**** Given information ****

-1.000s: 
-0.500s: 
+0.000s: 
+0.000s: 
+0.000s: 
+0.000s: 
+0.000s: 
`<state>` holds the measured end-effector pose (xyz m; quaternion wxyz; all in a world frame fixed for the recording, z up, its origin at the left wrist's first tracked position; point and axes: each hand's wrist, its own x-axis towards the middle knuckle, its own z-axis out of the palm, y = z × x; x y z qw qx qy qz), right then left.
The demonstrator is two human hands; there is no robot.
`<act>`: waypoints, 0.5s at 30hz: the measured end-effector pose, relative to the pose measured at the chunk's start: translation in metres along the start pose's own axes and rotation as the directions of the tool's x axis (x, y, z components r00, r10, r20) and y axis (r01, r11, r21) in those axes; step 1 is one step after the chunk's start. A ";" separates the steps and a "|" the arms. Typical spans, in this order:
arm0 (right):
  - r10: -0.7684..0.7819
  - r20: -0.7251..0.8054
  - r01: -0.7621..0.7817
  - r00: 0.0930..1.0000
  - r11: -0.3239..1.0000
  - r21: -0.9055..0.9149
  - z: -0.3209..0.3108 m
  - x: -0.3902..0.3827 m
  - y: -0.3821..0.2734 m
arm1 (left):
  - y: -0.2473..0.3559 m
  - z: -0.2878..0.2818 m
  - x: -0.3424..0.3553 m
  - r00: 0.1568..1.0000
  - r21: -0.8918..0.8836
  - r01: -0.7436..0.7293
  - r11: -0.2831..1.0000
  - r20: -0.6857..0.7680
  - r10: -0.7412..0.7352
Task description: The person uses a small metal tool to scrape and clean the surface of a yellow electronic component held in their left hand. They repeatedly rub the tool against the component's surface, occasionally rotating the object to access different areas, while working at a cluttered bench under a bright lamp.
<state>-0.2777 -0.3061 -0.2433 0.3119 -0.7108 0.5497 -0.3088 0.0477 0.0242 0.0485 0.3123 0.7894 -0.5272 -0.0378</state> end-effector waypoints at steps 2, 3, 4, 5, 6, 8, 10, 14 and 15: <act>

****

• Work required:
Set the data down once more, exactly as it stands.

• Your solution:
-1.000s: 
-0.500s: 
+0.000s: 
+0.000s: 
+0.000s: 
+0.000s: 
+0.000s: 
`<state>` holds the measured end-effector pose (xyz m; quaternion wxyz; all in a world frame fixed for the recording, z up, its origin at the left wrist's first tracked position; point and axes: each hand's wrist, its own x-axis towards the middle knuckle, its own z-axis out of the palm, y = z × x; x y z qw qx qy qz), right then left.
The demonstrator is two human hands; there is no robot.
`<act>`: waypoints, 0.5s at 30hz: the measured end-effector pose, relative to the pose measured at the chunk's start: translation in metres along the start pose's own axes and rotation as the directions of the tool's x axis (x, y, z components r00, r10, r20) and y axis (r01, r11, r21) in those axes; step 1 is one step after the chunk's start. A ";" separates the steps and a "|" the arms. Typical spans, in this order:
arm0 (right):
  - r10: -0.7684..0.7819
  - r20: -0.7251..0.8054
  - r01: -0.7621..0.7817
  - r00: 0.0930..1.0000
  - r11: -0.3239..1.0000
  - r21: -0.9055..0.9149
  - z: -0.3209..0.3108 m
  - x: -0.3902..0.3827 m
  - y: -0.3821..0.2734 m
arm1 (left):
  - y: -0.2473..0.3559 m
  - z: -0.2878..0.2818 m
  - x: -0.3424..0.3553 m
  - r00: 0.1568..1.0000
  - r21: -0.8918..0.8836
  - r01: -0.7436..0.7293
  - r11: -0.2831..1.0000
  - r20: -0.6857..0.7680
  - r10: -0.7412..0.7352
Task description: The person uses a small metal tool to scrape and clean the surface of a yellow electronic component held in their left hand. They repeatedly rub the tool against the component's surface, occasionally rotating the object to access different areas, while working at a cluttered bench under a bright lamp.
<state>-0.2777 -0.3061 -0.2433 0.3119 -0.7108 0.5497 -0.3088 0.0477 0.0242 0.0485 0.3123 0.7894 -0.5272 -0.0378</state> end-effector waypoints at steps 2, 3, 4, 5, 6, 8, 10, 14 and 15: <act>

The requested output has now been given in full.